| EXERCISE GOAL |
Find the number of lines containing the string "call" in the data. Answer with the number by itself.

-- Opening Marker --

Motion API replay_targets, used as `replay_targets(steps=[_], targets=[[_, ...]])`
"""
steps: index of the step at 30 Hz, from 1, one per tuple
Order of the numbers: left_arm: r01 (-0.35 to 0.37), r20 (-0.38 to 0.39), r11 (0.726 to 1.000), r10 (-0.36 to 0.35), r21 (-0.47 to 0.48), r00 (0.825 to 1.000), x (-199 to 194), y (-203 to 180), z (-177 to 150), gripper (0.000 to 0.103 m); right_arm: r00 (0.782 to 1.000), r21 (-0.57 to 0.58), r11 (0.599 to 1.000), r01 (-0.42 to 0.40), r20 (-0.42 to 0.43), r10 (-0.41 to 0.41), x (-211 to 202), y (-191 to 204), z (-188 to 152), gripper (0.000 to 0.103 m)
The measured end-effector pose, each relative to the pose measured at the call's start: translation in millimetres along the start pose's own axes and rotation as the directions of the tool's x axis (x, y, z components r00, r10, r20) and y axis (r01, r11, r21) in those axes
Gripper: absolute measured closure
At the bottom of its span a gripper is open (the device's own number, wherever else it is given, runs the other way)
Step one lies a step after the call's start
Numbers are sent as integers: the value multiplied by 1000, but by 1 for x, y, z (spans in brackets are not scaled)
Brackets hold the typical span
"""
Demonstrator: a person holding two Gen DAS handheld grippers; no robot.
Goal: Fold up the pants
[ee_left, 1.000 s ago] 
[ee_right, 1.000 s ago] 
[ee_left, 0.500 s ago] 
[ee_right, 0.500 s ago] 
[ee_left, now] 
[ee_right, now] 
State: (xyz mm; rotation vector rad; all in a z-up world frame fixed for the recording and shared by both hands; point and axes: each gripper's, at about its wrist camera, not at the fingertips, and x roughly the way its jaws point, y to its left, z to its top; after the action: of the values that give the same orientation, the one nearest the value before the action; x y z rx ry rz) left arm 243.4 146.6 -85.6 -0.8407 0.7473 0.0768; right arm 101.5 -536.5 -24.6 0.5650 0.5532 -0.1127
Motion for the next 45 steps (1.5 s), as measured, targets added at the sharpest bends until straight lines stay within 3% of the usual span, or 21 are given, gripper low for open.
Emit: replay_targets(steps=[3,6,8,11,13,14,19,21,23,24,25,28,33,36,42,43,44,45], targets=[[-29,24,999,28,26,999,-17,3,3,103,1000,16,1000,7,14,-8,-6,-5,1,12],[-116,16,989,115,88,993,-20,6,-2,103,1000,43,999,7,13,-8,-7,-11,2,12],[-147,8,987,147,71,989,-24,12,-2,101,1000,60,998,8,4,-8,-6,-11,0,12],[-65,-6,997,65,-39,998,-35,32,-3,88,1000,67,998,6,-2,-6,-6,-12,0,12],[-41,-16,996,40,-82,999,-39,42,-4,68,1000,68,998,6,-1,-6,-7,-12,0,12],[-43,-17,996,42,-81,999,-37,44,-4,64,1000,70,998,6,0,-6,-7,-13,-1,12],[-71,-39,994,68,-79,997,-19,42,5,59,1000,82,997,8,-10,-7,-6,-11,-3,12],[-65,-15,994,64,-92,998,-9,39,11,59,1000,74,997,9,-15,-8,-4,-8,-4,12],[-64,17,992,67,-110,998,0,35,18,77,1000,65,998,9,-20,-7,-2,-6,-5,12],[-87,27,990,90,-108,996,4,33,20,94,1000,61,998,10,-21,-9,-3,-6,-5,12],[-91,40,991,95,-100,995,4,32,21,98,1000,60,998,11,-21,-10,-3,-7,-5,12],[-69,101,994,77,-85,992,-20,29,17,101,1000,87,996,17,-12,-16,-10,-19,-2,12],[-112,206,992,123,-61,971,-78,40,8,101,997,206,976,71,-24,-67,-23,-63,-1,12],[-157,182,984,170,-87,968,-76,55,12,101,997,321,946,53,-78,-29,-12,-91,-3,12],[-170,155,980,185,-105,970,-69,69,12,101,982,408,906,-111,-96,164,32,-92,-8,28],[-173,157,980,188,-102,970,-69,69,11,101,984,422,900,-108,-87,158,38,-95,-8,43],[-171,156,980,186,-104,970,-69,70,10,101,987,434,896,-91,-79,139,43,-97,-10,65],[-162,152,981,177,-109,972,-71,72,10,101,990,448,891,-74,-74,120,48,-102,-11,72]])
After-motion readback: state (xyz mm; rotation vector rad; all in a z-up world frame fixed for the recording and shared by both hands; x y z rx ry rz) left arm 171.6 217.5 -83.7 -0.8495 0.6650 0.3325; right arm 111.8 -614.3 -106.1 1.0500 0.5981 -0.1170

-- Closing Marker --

| OUTPUT |
2